Identical and Fraternal Twins: Fine-Grained Semantic Contrastive Learning of Sentence Representations

The enhancement of unsupervised learning of sentence representations has been significantly achieved by the utility of contrastive learning. This approach clusters the augmented positive instance with the anchor instance to create a desired embedding space. However, relying solely on the contrastive objective can result in sub-optimal outcomes due to its inability to differentiate subtle semantic variations between positive pairs. Specifically, common data augmentation techniques frequently introduce semantic distortion, leading to a semantic margin between the positive pair. While the InfoNCE loss function overlooks the semantic margin and prioritizes similarity maximization between positive pairs during training, leading to the insensitive semantic comprehension ability of the trained model. In this paper, we introduce a novel Identical and Fraternal Twins of Contrastive Learning (named IFTCL) framework, capable of simultaneously adapting to various positive pairs generated by different augmentation techniques. We propose a \textit{Twins Loss} to preserve the innate margin during training and promote the potential of data enhancement in order to overcome the sub-optimal issue. We also present proof-of-concept experiments combined with the contrastive objective to prove the validity of the proposed Twins Loss. Furthermore, we propose a hippocampus queue mechanism to restore and reuse the negative instances without additional calculation, which further enhances the efficiency and performance of the IFCL. We verify the IFCL framework on nine semantic textual similarity tasks with both English and Chinese datasets, and the experimental results show that IFCL outperforms state-of-the-art methods.

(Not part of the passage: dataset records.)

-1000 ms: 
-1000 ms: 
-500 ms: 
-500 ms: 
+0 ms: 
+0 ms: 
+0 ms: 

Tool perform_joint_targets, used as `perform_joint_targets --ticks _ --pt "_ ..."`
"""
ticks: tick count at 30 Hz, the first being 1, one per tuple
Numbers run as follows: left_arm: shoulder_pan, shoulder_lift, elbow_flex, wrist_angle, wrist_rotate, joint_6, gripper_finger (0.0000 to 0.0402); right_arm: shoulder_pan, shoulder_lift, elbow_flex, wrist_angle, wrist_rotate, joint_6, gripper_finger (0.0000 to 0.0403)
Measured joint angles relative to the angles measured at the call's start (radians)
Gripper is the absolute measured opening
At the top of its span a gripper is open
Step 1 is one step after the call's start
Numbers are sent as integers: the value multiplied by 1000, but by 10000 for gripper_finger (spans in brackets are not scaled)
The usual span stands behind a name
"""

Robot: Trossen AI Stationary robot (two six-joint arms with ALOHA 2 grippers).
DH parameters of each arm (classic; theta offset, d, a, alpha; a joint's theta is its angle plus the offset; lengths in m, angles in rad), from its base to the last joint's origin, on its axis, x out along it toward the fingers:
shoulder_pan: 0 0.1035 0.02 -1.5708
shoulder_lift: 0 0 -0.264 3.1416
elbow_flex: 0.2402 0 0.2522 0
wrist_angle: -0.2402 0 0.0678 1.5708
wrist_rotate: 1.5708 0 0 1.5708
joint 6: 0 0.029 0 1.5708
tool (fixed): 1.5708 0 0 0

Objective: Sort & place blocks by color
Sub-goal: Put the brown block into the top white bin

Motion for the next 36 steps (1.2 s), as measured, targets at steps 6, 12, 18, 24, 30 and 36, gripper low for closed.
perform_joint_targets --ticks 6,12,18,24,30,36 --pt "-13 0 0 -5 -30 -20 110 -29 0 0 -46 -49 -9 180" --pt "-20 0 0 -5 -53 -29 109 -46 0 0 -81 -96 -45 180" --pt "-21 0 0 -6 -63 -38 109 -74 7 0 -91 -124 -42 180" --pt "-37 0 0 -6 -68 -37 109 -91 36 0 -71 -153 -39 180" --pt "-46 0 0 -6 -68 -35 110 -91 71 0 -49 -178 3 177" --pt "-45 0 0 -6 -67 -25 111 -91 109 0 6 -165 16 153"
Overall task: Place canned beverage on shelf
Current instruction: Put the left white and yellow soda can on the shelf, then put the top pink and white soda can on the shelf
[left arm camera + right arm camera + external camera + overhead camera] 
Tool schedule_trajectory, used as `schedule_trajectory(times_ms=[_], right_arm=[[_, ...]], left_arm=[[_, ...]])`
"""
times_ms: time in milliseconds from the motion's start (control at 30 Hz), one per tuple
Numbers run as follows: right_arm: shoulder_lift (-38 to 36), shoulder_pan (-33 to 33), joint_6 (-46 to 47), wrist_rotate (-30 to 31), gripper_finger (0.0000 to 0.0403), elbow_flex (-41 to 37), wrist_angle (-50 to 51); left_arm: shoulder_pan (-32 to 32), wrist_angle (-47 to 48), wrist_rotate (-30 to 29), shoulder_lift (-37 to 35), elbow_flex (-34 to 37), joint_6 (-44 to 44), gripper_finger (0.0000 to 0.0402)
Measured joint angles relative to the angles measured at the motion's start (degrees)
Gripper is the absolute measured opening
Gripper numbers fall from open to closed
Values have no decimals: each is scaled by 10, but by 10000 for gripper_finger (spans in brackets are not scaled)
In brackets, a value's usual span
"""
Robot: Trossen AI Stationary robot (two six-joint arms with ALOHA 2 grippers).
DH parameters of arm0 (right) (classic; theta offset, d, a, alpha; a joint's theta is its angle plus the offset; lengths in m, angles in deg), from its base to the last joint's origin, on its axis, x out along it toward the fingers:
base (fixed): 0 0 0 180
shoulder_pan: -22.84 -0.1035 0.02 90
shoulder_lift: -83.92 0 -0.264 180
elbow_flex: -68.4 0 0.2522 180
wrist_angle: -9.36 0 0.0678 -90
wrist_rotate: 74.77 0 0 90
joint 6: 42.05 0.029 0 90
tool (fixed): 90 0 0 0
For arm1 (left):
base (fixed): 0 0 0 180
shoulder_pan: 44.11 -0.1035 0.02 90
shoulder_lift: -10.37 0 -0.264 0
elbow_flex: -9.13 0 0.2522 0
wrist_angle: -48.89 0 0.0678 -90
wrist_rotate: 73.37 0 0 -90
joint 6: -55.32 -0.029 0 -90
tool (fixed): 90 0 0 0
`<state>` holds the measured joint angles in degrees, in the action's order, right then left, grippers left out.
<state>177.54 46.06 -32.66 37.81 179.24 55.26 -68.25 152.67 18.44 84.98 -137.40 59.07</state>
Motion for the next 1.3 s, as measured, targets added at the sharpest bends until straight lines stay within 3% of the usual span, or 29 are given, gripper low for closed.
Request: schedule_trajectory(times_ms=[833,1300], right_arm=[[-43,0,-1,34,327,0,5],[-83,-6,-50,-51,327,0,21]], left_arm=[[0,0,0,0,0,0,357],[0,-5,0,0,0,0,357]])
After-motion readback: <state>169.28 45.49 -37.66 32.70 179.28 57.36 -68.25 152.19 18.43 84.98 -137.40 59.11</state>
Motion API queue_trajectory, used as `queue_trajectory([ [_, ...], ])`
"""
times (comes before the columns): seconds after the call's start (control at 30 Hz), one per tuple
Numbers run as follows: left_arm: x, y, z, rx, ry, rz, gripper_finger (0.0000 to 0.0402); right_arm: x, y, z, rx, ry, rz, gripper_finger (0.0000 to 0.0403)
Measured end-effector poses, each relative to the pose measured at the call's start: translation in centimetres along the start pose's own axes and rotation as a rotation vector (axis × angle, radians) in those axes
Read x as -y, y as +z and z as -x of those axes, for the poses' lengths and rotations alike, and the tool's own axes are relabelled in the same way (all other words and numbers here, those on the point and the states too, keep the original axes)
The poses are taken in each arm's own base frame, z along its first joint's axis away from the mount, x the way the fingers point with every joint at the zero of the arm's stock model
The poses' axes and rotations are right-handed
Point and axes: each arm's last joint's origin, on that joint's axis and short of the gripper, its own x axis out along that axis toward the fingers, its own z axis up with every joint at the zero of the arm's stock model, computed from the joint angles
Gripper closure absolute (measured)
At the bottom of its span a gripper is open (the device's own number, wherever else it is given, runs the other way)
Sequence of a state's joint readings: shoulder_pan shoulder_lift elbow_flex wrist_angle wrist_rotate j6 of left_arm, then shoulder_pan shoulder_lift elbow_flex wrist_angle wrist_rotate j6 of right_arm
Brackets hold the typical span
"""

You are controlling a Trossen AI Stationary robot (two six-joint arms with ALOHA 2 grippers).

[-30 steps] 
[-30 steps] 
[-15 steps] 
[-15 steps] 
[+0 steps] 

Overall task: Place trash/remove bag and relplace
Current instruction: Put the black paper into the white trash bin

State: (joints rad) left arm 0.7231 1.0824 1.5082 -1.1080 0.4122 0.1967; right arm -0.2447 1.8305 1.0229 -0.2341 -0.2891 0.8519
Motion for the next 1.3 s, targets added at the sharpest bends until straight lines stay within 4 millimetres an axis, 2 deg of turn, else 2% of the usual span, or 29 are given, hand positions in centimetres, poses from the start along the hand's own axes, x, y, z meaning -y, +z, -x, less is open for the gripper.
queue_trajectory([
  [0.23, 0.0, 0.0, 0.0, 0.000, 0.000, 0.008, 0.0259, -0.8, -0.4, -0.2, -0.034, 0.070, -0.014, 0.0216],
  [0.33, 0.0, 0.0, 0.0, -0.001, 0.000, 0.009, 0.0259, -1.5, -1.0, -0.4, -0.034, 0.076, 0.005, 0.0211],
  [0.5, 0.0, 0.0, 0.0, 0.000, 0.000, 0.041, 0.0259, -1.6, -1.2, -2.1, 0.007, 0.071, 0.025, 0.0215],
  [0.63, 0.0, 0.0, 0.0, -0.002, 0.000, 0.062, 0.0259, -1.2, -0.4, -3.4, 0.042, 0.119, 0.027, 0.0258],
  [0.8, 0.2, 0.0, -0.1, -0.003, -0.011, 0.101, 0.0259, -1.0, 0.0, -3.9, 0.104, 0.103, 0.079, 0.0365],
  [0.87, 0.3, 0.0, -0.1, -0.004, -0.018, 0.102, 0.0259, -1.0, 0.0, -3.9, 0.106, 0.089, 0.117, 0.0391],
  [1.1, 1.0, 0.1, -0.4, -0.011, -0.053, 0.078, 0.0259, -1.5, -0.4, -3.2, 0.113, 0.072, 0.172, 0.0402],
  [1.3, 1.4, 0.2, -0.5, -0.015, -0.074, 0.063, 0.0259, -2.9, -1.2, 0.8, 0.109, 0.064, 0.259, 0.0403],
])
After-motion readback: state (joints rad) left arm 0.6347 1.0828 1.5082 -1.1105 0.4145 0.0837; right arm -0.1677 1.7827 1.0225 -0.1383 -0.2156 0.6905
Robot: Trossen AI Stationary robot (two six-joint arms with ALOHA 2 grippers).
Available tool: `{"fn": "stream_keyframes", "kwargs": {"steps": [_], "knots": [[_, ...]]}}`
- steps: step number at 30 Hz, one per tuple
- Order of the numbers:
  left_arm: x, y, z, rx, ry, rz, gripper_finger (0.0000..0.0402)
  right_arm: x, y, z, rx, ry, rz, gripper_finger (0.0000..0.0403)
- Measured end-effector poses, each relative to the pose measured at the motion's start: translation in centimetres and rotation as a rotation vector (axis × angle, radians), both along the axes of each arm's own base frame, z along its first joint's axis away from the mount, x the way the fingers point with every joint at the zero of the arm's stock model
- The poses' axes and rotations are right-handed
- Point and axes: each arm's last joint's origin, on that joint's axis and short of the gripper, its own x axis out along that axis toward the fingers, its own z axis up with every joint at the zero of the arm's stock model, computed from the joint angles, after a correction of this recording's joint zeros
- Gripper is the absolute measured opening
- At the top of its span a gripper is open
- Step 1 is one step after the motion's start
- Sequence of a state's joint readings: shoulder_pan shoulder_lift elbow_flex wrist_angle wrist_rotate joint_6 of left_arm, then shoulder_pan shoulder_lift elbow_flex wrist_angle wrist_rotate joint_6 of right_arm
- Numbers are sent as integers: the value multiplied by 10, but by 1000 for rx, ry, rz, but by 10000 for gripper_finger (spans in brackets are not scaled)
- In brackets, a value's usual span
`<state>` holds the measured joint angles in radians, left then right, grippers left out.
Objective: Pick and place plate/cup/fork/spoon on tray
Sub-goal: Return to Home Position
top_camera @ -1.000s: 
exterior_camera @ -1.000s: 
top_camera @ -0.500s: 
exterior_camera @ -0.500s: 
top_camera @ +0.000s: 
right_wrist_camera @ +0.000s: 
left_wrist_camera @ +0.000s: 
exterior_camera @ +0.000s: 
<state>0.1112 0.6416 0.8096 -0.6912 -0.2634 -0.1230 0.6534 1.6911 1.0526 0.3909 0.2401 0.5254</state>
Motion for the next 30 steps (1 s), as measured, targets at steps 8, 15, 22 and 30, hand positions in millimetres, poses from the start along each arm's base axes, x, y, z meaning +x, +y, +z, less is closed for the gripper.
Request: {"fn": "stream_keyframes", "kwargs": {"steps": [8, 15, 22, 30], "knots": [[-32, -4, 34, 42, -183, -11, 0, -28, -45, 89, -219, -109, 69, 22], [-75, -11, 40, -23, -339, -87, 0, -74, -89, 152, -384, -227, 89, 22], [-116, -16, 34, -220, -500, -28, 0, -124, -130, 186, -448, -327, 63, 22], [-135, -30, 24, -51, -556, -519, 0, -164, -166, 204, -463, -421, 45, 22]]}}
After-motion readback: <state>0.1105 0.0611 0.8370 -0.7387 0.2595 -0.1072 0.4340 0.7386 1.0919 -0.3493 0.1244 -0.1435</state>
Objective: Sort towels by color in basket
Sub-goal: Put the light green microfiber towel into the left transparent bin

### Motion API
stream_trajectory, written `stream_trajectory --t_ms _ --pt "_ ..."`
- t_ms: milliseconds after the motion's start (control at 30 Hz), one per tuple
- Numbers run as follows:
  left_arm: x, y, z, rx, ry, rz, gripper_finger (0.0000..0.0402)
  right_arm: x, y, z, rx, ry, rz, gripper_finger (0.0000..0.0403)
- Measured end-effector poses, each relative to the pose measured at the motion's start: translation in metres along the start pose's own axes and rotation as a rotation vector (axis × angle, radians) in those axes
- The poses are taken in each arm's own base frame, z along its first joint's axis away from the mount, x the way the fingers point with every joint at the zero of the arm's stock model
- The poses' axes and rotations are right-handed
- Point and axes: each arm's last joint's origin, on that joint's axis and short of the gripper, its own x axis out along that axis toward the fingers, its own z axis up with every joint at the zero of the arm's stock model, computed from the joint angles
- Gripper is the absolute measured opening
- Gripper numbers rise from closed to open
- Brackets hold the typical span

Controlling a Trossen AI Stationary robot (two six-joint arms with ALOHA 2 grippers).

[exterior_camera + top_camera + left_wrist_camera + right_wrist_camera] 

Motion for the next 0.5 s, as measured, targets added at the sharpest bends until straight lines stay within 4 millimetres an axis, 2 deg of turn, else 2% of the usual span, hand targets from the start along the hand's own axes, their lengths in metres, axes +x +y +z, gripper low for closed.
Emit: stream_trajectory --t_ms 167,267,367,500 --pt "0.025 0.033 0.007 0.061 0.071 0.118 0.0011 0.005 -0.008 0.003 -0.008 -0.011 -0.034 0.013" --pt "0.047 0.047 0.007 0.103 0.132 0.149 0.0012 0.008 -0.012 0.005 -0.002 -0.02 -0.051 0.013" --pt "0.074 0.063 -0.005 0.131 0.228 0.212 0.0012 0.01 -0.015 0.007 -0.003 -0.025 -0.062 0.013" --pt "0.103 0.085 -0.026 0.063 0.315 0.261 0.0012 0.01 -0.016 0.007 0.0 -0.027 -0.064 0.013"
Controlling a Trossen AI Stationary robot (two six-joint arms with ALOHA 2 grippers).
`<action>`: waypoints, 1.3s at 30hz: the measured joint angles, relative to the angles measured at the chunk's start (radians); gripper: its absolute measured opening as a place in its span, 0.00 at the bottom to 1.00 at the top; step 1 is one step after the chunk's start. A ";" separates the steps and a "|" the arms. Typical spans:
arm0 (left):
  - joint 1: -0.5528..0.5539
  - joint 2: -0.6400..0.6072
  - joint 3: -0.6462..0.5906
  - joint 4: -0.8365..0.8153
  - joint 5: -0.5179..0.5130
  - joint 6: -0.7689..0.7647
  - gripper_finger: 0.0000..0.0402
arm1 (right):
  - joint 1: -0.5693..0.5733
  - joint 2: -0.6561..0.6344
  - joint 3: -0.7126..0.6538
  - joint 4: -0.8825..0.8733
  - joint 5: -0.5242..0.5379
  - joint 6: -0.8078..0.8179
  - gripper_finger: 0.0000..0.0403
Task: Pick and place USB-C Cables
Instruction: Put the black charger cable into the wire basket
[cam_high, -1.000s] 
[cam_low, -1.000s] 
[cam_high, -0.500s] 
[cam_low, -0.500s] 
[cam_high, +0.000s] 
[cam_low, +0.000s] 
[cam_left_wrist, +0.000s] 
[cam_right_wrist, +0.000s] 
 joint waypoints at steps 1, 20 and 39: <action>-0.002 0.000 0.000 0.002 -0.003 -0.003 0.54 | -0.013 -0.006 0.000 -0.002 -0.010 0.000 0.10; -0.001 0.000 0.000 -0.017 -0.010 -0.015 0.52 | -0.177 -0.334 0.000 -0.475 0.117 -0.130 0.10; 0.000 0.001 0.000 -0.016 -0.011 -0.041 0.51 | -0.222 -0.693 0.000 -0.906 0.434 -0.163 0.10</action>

翻译：无监督句子表示学习的增强已通过对比学习的应用取得了显著进展。该方法将增强的正样本与锚点样本聚类，以构建理想的嵌入空间。然而，仅依赖对比目标可能导致次优结果，因其无法区分正样本对之间的细微语义变化。具体而言，常见的数据增强技术常引入语义扭曲，导致正样本对之间存在语义差距。尽管InfoNCE损失函数在训练过程中忽略语义差距并优先最大化正样本对之间的相似性，却使得训练后的模型语义理解能力不敏感。本文提出了一种新颖的“同卵与异卵双胞胎对比学习”（命名为IFTCL）框架，能够同时适应不同增强技术生成的各种正样本对。我们提出了一种“双胞胎损失”（Twins Loss），在训练过程中保留固有的语义差距并促进数据增强的潜力，以克服次优问题。我们结合对比目标进行了概念验证实验，证明了所提出的Twins Loss的有效性。此外，我们提出了一种海马队列机制，无需额外计算即可恢复并重用负样本，进一步增强了IFTCL的效率和性能。我们在九个语义文本相似性任务上使用中英文数据集验证了IFTCL框架，实验结果表明IFTCL优于现有最先进方法。